LGBTQI/GNC people are also severely impacted. Due to racism, homelessness and law enforcement bias, LGBTQI/GNC people of color are over-represented in the carceral system and likelier to endure harsher conditions while incarcerated, such as being subjected to solitary confinement. Trans women have been severely mistreated on Rikers; nationwide, 34 percent of incarcerated trans people will experience at least one incident of sexual violence—more than eight times the rate for detainees overall.[16] For all of these reasons, we call on City Council to take extra efforts to ensure that LGBTQI/GNC people are treated fairly and humanely by DOC staff.


  1. Testimony from NYCDS client Rona Love


NYCDS represents Rona Love, a trans woman currently incarcerated at the Rose M. Singer Center. She asked us to share her testimony with the Council, so that you can hear directly from a person incarcerated on Rikers about what they are experiencing.


The Department of Corrections seems to punish the LGBTQ community more than anyone else. The medical system in jail is a failure for our specific needs. Even if we are behaving well, we are denied services. We can’t get to mental health when we want to or need it. I had a death in my family and was denied additional mental health services. No one ever told me my brother was seriously ill in the hospital, and no one ever told me when he died. I was not able to see a Chaplin or Rabbi as requested.


You are in a hell by yourself here. This is why there is so much violence in my community. The Board of Correction is far from understanding the problems going on in here. There are lots of good officers, but some bad ones and the overall problem is that the officers have no control. In my community, when people act out, they are shipped out. When other non-LGBTQ people act out, they are not transferred to a facility with a gender they do not identify with as punishment. They just get written up. Officers will have other inmates call PREA on people in RMSC to get them removed and transferred. The trans community has tried to request investigations of officer misconduct, but we are ignored.

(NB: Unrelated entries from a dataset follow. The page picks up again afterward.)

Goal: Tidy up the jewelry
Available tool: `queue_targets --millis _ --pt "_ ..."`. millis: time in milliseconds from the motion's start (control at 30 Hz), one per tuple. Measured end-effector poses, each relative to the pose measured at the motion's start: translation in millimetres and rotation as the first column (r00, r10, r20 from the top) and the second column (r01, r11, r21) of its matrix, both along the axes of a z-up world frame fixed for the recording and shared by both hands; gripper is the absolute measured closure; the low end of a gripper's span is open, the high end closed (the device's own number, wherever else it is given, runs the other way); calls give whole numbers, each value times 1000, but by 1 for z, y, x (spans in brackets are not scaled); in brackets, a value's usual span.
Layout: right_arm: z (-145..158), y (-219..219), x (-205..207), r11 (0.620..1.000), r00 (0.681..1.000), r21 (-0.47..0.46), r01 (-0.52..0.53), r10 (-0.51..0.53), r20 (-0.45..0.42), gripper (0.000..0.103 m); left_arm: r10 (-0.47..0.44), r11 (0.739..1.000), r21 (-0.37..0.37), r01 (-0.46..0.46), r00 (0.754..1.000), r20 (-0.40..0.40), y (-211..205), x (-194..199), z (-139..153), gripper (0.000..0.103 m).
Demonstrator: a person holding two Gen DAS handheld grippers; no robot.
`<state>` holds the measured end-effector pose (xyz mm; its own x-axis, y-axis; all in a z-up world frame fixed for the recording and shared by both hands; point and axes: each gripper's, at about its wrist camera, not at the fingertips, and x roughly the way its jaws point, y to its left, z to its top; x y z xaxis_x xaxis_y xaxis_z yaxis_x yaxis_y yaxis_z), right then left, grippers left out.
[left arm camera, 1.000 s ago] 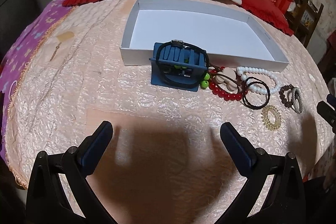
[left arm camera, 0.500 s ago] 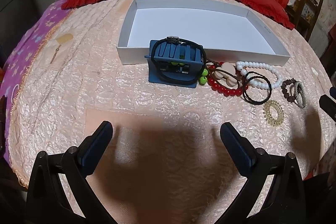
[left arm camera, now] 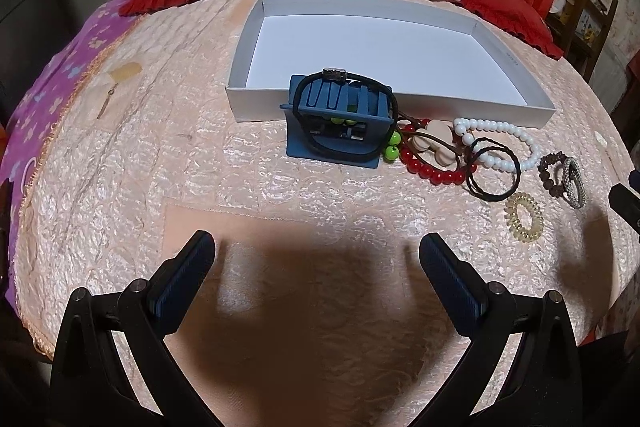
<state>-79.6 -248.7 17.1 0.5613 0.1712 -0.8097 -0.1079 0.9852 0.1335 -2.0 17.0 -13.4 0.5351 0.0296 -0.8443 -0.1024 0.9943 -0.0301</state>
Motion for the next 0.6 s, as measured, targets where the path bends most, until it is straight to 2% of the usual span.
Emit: queue_targets --millis 600 --pt "-15 6 3 1000 1000 7 4 -4 2 0 2 1000 2 -2 1000 -3 0 1 -3 1"
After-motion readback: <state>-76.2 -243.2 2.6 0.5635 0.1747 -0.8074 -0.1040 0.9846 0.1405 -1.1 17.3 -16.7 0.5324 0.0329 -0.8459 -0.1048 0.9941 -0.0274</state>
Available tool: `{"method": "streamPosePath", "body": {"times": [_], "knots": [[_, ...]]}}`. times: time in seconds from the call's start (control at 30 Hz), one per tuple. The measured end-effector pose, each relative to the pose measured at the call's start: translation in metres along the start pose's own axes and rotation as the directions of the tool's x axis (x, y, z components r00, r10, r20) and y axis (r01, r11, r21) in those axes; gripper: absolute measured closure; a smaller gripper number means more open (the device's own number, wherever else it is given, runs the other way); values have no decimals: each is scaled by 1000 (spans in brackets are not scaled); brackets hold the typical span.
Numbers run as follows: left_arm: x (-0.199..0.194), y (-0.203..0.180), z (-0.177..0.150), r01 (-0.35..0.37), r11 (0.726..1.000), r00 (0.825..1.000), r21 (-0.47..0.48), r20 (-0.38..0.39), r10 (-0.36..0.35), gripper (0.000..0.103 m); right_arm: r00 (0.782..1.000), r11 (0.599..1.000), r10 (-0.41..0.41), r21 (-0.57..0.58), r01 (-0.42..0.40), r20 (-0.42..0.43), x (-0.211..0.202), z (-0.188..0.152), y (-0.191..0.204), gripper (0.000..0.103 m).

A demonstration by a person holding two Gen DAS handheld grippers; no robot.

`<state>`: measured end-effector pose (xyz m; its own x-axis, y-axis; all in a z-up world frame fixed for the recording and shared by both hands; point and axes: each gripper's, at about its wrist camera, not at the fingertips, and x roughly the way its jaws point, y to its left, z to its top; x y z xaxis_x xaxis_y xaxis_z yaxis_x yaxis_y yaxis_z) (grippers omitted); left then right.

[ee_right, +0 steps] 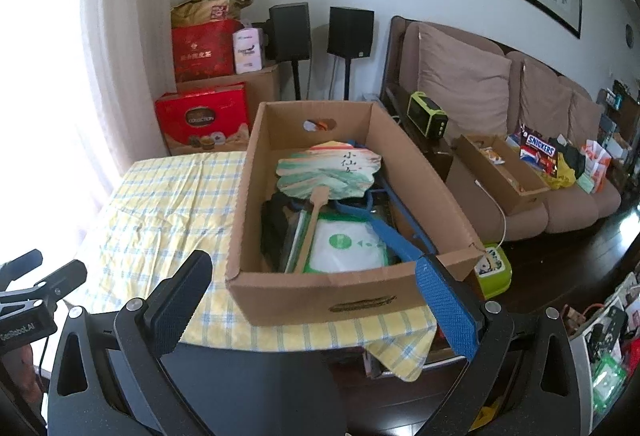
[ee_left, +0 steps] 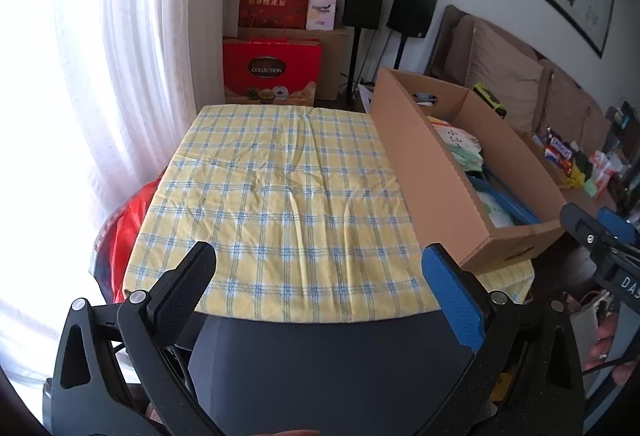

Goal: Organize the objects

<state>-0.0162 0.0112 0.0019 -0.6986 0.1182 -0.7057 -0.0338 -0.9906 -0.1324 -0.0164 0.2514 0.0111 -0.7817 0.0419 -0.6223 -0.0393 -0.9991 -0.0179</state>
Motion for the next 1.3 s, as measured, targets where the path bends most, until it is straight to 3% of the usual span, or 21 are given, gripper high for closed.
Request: {"method": "streamPosePath", "body": {"times": [0.53,1.3], "knots": [[-28,-4,-9,-65,997,996,44,59,62,0,1000,999,-11,-32,11,-9,-8,-22,14,0],[-29,-7,-12,-77,996,995,48,64,74,0,1000,1000,-10,-24,10,-1,-11,-23,14,0]]}}
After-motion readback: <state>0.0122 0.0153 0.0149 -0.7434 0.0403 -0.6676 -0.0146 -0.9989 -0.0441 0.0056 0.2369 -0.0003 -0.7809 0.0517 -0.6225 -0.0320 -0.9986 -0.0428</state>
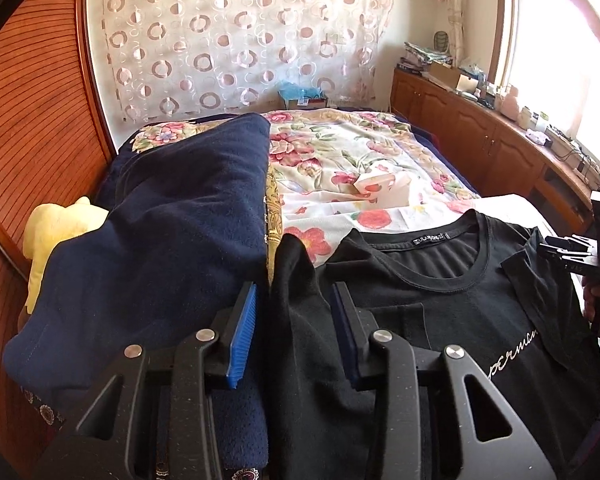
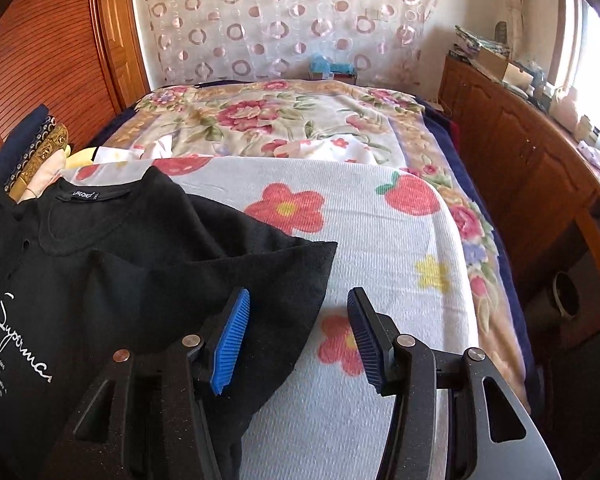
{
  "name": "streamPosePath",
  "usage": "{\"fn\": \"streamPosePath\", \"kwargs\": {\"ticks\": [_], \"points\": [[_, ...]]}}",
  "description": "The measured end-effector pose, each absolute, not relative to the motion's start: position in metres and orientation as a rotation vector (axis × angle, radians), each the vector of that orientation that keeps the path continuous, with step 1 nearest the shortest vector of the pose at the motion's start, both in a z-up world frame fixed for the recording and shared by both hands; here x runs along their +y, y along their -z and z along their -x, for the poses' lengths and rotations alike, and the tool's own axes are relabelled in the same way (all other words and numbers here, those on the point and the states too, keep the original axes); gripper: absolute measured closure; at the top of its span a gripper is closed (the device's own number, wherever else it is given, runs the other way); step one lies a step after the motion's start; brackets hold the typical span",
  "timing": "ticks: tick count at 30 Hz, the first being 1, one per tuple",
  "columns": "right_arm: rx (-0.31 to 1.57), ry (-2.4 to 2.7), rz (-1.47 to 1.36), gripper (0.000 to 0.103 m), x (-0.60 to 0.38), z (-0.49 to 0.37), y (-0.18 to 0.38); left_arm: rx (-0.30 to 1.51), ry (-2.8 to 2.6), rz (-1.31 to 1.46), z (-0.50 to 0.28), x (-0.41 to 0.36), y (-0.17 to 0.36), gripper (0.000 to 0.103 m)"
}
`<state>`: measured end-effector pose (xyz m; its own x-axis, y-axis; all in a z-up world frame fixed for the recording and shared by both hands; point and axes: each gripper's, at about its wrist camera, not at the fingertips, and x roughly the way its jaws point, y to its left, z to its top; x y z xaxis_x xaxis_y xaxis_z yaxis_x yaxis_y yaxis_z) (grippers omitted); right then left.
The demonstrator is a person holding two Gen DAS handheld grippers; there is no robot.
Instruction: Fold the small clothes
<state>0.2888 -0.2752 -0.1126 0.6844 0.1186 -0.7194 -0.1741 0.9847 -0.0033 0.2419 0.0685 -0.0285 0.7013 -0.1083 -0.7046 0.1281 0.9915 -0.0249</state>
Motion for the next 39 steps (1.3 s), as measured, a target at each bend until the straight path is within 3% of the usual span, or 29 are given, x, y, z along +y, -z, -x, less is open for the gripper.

In conclusion, I hope that at some point, the Board of Correction, City Council, and the PREA Task Force will create a better system to protect the LGBTQ community in female facilities and stop using male facilities as a weapon of punishment. This would help us have better communication with staff to connect and address all of the serious problems that go on in my community and in this system. All we want is to be treated equally like the rest of the women. Peace, love, and understanding amongst us all.


  1. Doulas in Jails


No woman should be forced to give birth while incarcerated. But for those who are, doulas can play a crucial role in improving maternal and fetal outcomes. [17]  Yet it is our understand that DOC rules prohibit doulas from providing physical touch to our incarcerated birthing clients.[18] According to recent data from the Johns Hopkins School of Medicine, in some states over 20% of prison pregnancies resulted in miscarriages; in others, preterm birth rates exceeded the national average (about 10%). Doulas provide a source of support that women would not otherwise have when giving birth in custody. The doula provides physical, emotional, and information support to the women during their labor, delivery, and recovery.[19]


  • Re-entry Needs


Formerly incarcerated women have higher rates of unemployment and homelessness than formerly incarcerated men. Given the dramatic growth of women’s incarceration in recent years, it’s concerning how little attention and how few resources have been directed to meeting the reentry needs of justice-involved women. After all, we know that women have different pathways to incarceration than men, and distinct needs, including treatment of past trauma and substance use disorders, and more broadly, escaping poverty and meeting the needs of their children and families.[20] Women and girls accounted for at least 1.8 million releases from local jails in 2013 (the last year all jails were surveyed). While many people are released from jail within a day or so and may not need reentry support, jail releases can’t be overlooked, especially for women, who are more likely than men to be incarcerated in jails as opposed to prisons.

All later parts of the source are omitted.